JEMBRANA, MediaBaliNews – Blok hunian warga binaan pemasyarakatan (WBP) kasus narkotika di Rutan Kelas IIB Negara, Kabupaten Jembrana, menjadi fokus utama razia gabungan yang digelar Sabtu (25/10/2025) malam.
Razia ini melibatkan unsur TNI, Polri, dan petugas internal Rutan sebagai upaya memperketat pengawasan di area paling rawan peredaran barang terlarang.
Petugas menyisir tiga blok sekaligus, yakni blok 9, 10, dan 11 yang dihuni khusus WBP kasus narkotika dan rehabilitasi. Kamar digeledah secara menyeluruh setelah seluruh penghuni dikeluarkan sementara dari blok mereka.
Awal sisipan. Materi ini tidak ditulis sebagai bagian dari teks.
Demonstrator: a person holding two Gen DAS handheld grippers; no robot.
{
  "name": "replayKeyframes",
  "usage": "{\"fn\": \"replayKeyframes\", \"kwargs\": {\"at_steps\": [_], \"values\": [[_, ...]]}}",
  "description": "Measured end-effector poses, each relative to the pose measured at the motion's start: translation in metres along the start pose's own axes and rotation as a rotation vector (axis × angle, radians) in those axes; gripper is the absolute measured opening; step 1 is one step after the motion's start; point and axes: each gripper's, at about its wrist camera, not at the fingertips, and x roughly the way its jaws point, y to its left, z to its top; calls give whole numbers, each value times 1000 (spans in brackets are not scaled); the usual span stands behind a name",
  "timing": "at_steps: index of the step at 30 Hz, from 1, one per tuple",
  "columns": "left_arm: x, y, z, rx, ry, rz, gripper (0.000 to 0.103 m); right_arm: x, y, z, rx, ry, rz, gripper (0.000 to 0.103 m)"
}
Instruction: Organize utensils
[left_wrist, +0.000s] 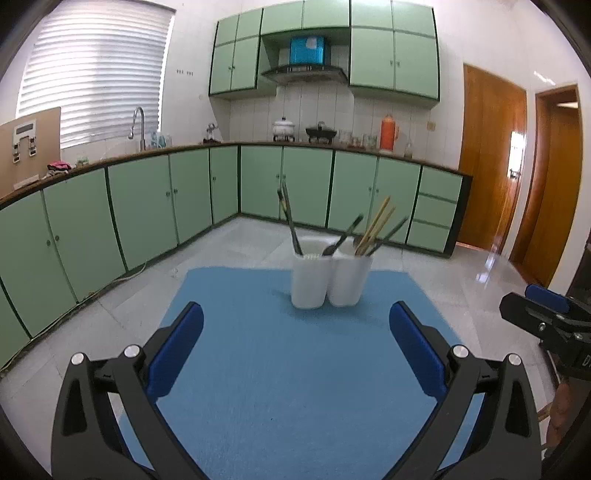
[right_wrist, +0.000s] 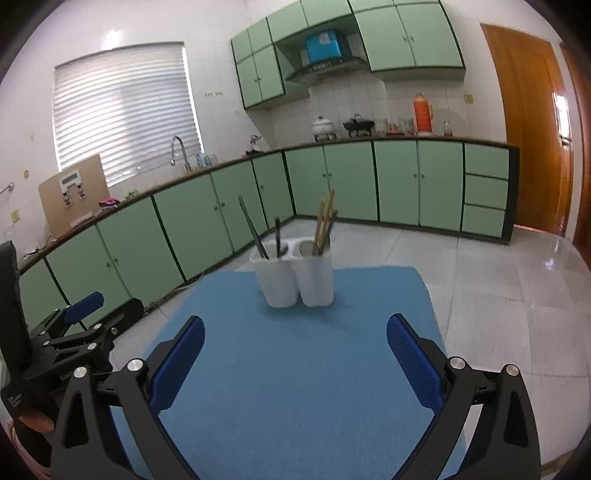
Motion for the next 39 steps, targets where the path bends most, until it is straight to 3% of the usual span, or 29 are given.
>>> {"fn": "replayKeyframes", "kwargs": {"at_steps": [16,39], "values": [[-57,-14,19,43,-89,-5,98,-46,19,19,-55,-76,-6,97],[-90,-17,16,43,-137,-13,98,-68,31,19,-90,-116,8,97]]}}
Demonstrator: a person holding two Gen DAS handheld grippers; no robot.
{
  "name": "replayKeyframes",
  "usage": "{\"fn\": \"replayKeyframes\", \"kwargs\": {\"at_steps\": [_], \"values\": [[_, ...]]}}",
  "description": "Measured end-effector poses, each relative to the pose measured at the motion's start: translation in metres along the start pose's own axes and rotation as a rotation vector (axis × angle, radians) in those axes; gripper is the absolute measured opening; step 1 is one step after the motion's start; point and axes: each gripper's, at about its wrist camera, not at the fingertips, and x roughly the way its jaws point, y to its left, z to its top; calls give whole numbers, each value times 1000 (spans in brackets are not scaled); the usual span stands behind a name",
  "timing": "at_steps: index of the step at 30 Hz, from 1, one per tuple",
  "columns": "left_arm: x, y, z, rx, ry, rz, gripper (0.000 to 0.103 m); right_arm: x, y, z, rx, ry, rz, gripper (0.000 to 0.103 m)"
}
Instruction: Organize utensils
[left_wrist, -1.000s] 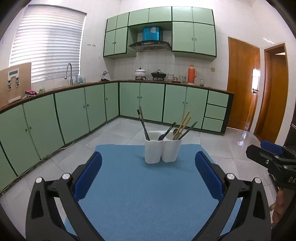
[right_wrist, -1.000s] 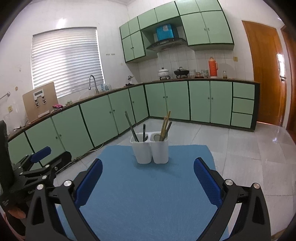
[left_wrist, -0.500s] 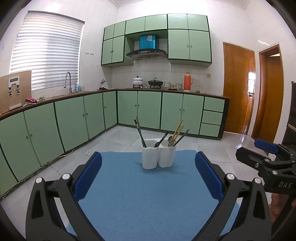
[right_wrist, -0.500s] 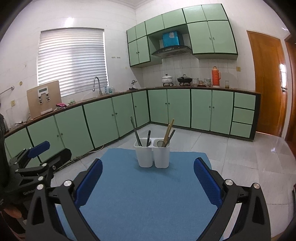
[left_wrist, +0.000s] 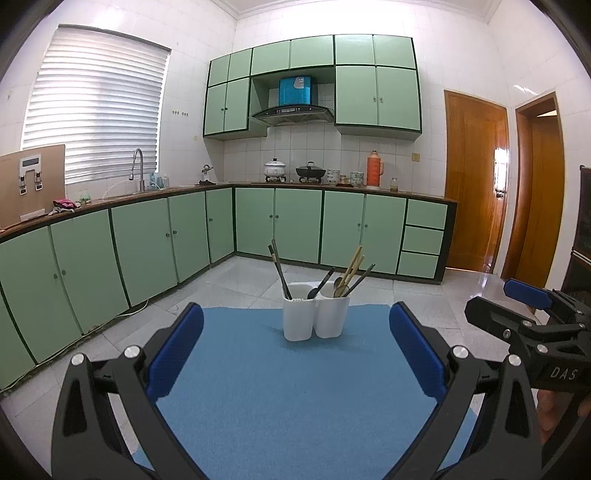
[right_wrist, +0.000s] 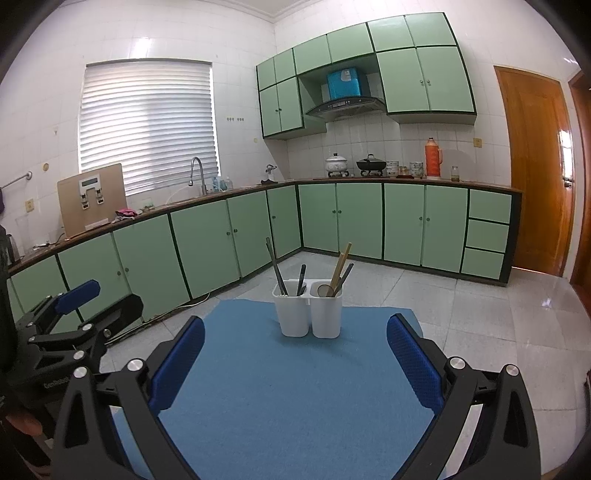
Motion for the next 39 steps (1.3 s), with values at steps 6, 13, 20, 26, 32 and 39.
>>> {"fn": "replayKeyframes", "kwargs": {"at_steps": [6,13,20,26,32,39], "values": [[0,0,1,-6,0,-1,98,0,2,-1,1,1,0,97],[0,0,1,-4,-3,4,98,1,3,-2,-1,4,0,97],[0,0,1,-4,-3,7,98,1,4,-2,-1,4,0,97],[-1,2,2,-6,-5,9,98,1,6,-2,-1,4,0,97],[-2,3,1,-5,-6,9,98,2,6,-2,0,5,-1,97],[-2,3,1,-7,-6,9,98,2,7,-2,0,5,0,97]]}}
Dalam penggeledahan itu, petugas menemukan sejumlah barang berbahaya dan benda yang dilarang berada di dalam rutan. Di antaranya lempengan besi menyerupai pisau, obeng, alat cukur, gunting kuku, kartu remi dan ceki, serta korek api. Seluruh barang temuan tersebut langsung diamankan untuk dimusnahkan.
Kepala Kesatuan Pengamanan Rutan Kelas IIB Negara, I Putu Rizky Bujangga Suwardana mengatakan, razia kali ini memang difokuskan pada blok hunian kasus narkotika. Langkah ini dilakukan untuk memastikan area rehabilitasi bebas dari potensi pelanggaran keamanan.
“Kali ini kita laksanakan di kamar WBP yang tersandung kasus narkotika sebelumnya. Mengingat saat ini WBP yang menjalani rehab ditempatkan dalam kamar khusus,” ungkapnya.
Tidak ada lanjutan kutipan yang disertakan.